* [Problem to solve]:
From the first line to the last, reproduce the records below exactly, omitting any picture.

* [Dataset entries]:
######

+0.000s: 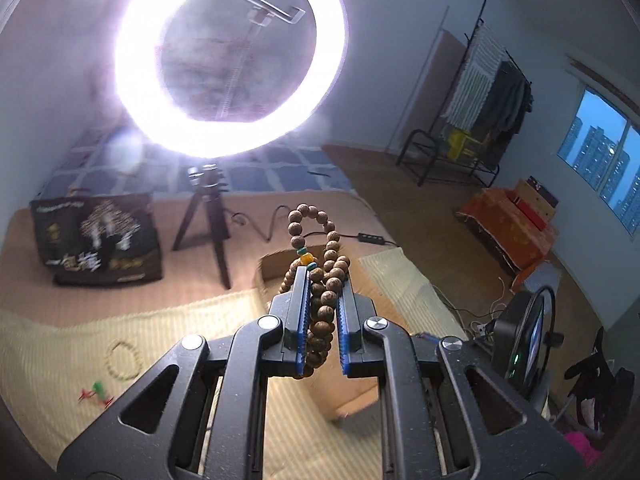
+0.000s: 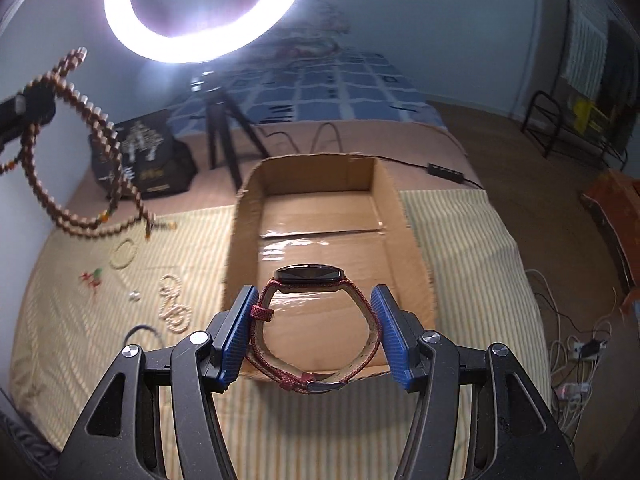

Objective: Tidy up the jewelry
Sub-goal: 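Carry the mala and watch into the cardboard box and open both tools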

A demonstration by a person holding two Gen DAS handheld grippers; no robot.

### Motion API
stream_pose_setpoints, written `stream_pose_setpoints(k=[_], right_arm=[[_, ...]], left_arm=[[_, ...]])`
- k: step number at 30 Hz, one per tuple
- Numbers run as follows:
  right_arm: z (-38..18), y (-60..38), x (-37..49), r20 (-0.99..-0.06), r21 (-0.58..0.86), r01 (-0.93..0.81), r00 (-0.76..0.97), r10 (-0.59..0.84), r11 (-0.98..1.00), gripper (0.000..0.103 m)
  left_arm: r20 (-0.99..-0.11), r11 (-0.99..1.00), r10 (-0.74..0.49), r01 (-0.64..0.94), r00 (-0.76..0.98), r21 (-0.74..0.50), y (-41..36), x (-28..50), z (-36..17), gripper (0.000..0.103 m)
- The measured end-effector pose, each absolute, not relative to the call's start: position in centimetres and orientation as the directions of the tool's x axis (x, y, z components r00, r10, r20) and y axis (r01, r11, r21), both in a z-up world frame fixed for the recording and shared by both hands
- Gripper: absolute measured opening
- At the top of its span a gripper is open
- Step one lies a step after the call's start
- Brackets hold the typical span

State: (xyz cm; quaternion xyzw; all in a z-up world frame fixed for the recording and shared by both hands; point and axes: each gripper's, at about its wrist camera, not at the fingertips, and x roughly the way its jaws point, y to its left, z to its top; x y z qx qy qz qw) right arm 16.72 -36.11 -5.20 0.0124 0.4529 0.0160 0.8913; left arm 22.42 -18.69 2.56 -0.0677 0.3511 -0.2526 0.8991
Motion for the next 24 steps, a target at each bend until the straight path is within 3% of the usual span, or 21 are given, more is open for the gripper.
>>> stream_pose_setpoints(k=[24], right_arm=[[-10.0, -39.3, 19.0, -0.867, 0.025, 0.060, 0.498, -0.008, 0.998, 0.059]], left_arm=[[-0.767, 0.887, -0.435, 0.373, 0.472, -0.273, -26.7, 29.6, -8.7, 0.010]])
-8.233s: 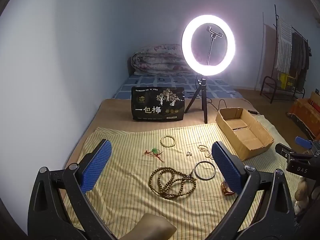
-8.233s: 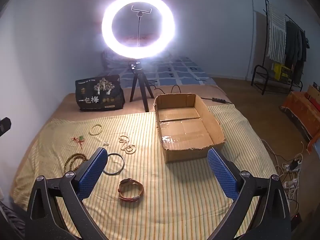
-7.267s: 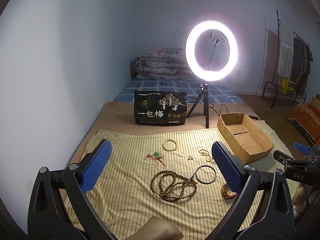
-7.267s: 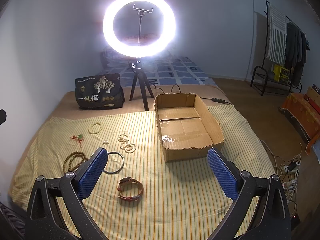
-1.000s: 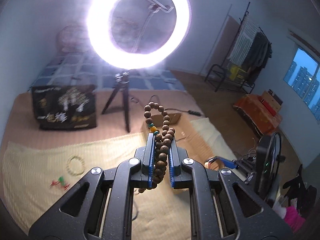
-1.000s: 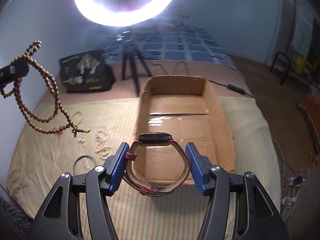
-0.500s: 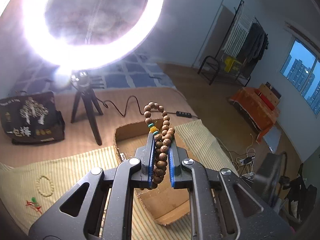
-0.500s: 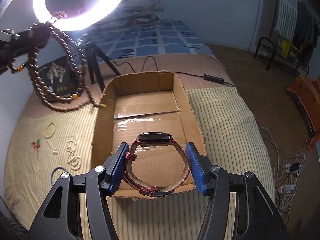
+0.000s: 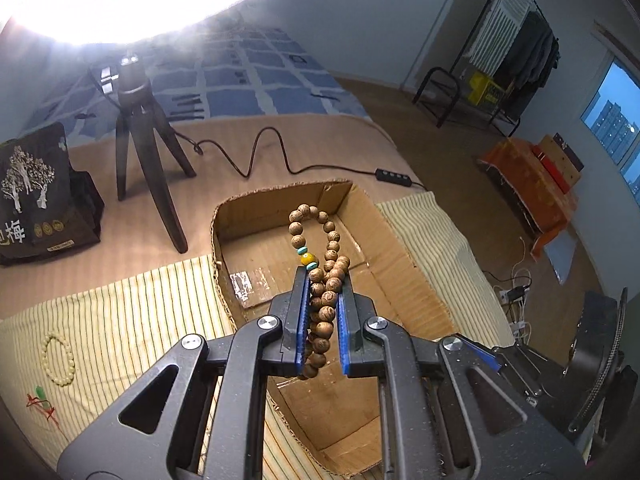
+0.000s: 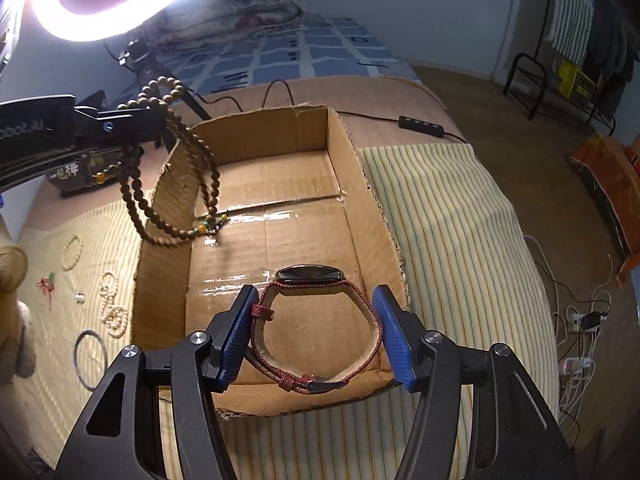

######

* [Answer to this problem]:
+0.000s: 
+0.000s: 

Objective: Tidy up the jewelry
Sub-goal: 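Carry the mala and watch into the cardboard box and open both tools
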
A demonstration by a person holding two Gen DAS handheld grippers; no robot.

### Motion API
stream_pose_setpoints, written `stream_pose_setpoints(k=[_], right_arm=[[_, ...]], left_arm=[[_, ...]])`
- k: step number at 30 Hz, one per tuple
- Numbers run as follows:
  right_arm: z (-38..18), y (-60..38), x (-37..49), r20 (-0.99..-0.06), r21 (-0.58..0.86), r01 (-0.93..0.81), r00 (-0.76..0.97), r10 (-0.59..0.84), r11 (-0.98..1.00), gripper (0.000..0.103 m)
  left_arm: r20 (-0.99..-0.11), r11 (-0.99..1.00), r10 (-0.74..0.49), r01 (-0.64..0.94), r00 (-0.76..0.98), r21 (-0.74..0.50), y (-41..36), x (-28..50), z (-36..17), gripper (0.000..0.103 m)
- The measured end-effector pose, each absolute, not relative to the call's start: position in centimetres and orientation as the directions of the tool's x axis (x, y, z components r00, r10, r20) and y axis (r01, r11, r21), both in a z-up world frame fixed for the recording and shared by both hands
- Gripper: absolute measured opening
- At the top of its span a gripper is open
- Step one lies a step after the call's start
- Brackets hold the typical span

State: (xyz cm; quaternion xyzw; all in a z-up world frame fixed for the recording and shared by both hands; point and axes: each gripper's, at about its wrist camera, not at the fingertips, and x roughly the way its jaws point, y to its left, z to its top; x y z qx qy qz qw) right arm 16.72 -36.11 -5.20 0.0124 0.4529 0.0160 0.8913; left arm 22.42 -18.69 2.56 -0.0677 0.3511 -0.2526 0.8991
Motion for the next 24 steps, a target at each bend until the straight path is within 3% of the usual span, or 21 are given, more is open for the gripper.
>>> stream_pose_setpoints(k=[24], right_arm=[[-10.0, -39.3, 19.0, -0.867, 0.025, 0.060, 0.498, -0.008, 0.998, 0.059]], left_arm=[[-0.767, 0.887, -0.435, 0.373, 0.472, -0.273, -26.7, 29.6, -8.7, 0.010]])
-8.233s: 
-8.233s: 
-7.267s: 
-7.267s: 
-1.000s: 
-1.000s: 
-0.500s: 
-0.500s: 
+0.000s: 
+0.000s: 

No further output is required.